Em breve a PUC-RS pesquisará nas escolas de Porto Alegre a relação entre o estresse tóxico e o aprendizado dos jovens usando técnicas de ponta que combinam epigenética e neurociência. Um simples fio de cabelo pode fornecer uma retrospectiva de longo prazo para os níveis de cortisol. O primeiro centímetro, medido a partir do folículo capilar, guarda informações sobre a produção de cortisol nos meses anteriores; o segundo centímetro dá informações sobre a produção de cortisol nos dois meses seguintes e assim sucessivamente. O estudo do cortisol em amostras de cabelo dá uma medida precisa da concentração dessa substância em longos períodos de tempo.
Informações sobre o cortisol também podem ser encontradas na saliva. Amostras serão tiradas para determinar os níveis atuais de estresse dos jovens e para identificar potenciais desencadeadores de efeitos violentos e de agressividade. Resultados preliminares indicam que mais de 90% dos adolescentes que participaram das pesquisas foram vítimas de violência direta ou indireta, frequentem eles ou não escolas em uma vizinhança violenta de Porto Alegre.
Esperamos que os resultados – a serem informados posteriormente – sejam capazes de fornecer novos parâmetros e informações sobre os efeitos do estresse no desenvolvimento cognitivo e biológico dos adolescentes. Além disso, talvez, novas respostas para questões muito antigas sobre como quebrar o círculo vicioso da violência juvenil sejam encontradas.
*Aimee Verdisco é especialista em educação do BID no Brasil.
* Augusto Buchweitz é professor dos programas de pós-graduação em Letras-Linguistica e Medicina-Neurociências da PUC-RS. Pesquisador e Coordenador de Desenvolvimento de Pesquisa em Neuroimagem Funcional do Instituto do Cérebro. Coordenador do projeto ACERTA – Avaliação de Crianças Em Risco de Transtorno de Aprendizagem (CAPES-OBEDUC) e coordenador do projeto VIVA, do BID, cujo objetivo é estabelecer índices neurais e moleculares que informem os resultados de intervenções educacionais em escolas em regiões de alto índice de violência. É membro fundador da Rede Nacional de Ciência para Educação e integrante do conselho administrativo da Rede.

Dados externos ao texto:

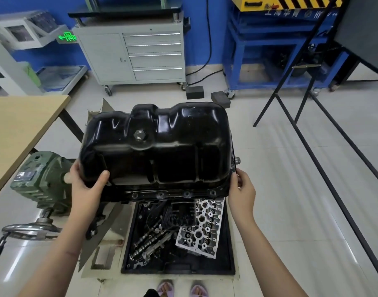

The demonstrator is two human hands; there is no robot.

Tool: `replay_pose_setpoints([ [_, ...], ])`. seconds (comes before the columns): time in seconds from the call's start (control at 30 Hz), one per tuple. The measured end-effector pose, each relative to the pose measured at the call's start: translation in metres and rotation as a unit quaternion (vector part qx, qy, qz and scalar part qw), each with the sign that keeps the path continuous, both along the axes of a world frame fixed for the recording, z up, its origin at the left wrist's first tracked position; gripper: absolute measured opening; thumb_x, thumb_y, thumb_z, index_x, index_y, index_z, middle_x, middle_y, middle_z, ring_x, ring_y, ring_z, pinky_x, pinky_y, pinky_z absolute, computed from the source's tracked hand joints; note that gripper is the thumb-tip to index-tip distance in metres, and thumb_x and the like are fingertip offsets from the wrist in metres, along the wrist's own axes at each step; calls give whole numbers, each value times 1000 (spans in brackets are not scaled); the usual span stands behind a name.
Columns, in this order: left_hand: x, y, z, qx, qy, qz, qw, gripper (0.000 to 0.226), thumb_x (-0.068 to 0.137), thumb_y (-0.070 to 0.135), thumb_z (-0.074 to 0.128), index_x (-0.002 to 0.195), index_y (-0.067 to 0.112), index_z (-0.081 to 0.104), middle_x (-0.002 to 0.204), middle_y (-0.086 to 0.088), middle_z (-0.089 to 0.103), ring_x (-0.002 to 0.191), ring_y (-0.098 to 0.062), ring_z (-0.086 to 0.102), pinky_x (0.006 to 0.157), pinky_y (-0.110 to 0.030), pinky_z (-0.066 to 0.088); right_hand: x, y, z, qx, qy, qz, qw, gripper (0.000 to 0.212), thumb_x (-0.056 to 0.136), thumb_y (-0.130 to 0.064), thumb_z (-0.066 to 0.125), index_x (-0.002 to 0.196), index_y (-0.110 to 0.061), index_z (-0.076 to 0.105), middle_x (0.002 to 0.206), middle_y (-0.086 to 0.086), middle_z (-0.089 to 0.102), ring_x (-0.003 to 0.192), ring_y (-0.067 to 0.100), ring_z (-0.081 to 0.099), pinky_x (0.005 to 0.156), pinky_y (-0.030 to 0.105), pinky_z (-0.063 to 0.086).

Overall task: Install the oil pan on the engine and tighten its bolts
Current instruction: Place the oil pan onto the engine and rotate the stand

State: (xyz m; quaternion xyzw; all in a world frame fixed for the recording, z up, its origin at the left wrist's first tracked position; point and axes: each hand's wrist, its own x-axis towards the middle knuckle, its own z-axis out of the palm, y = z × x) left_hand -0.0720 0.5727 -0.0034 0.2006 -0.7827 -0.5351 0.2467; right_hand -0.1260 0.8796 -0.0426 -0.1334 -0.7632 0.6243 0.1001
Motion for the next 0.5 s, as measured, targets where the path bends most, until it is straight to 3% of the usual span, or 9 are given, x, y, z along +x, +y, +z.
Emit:
replay_pose_setpoints([
  [0.1,3,-1,2,15,9,-24,1000,71,80,34,65,138,15,28,128,3,42,119,-15,43,97,-30,35,1,-1,1,-3,0,-4,1000,26,97,-16,43,118,-10,58,93,-14,59,85,-4,55,68,-3,37],
  [0.3,5,-3,4,30,21,-48,998,82,68,49,62,137,18,30,129,2,44,118,-12,44,98,-30,38,2,-5,1,-7,3,-16,1000,28,97,-15,40,119,-9,56,102,-5,60,95,7,54,79,14,37],
  [0.4,7,-2,4,29,24,-51,998,72,70,48,62,133,26,34,126,7,45,114,-5,47,96,-27,39,1,-7,2,-11,1,-26,1000,27,97,-15,40,118,-9,57,99,-6,59,95,9,55,81,18,37],
  [0.5,8,-4,1,24,20,-52,998,66,71,49,62,129,34,35,123,13,47,111,3,48,98,-27,38,0,-8,5,-20,-6,-36,999,29,98,-17,39,122,-10,53,110,-2,57,104,12,53,86,20,37],
])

* Miriam Abramovay é doutora em Ciências da Educação – Université Lumiere Lyon na França. Possui mestrado em Educação: História, Política, Sociedade pela PUC-SP. É coordenadora da área de Juventude e Políticas Públicas da Flacso-Brasil. Atualmente está coordenando a Pesquisa “O Papel da Educação para Jovens Afetados pela Violência e Outros Riscos no Ceará e no Rio Grande do Sul”. É autora e co-autora de vários livros e artigos no tema de Juventudes, Violências nas Escolas, Gênero e Ciências Sociais. Entre os mais recentes: Conversando sobre violência e convivência nas escolas.; Juventudes na Escola, Sentidos e Buscas: Porque frequentam?; Diagnóstico Participativo das violências nas escolas: Falam os Jovens., entre outros.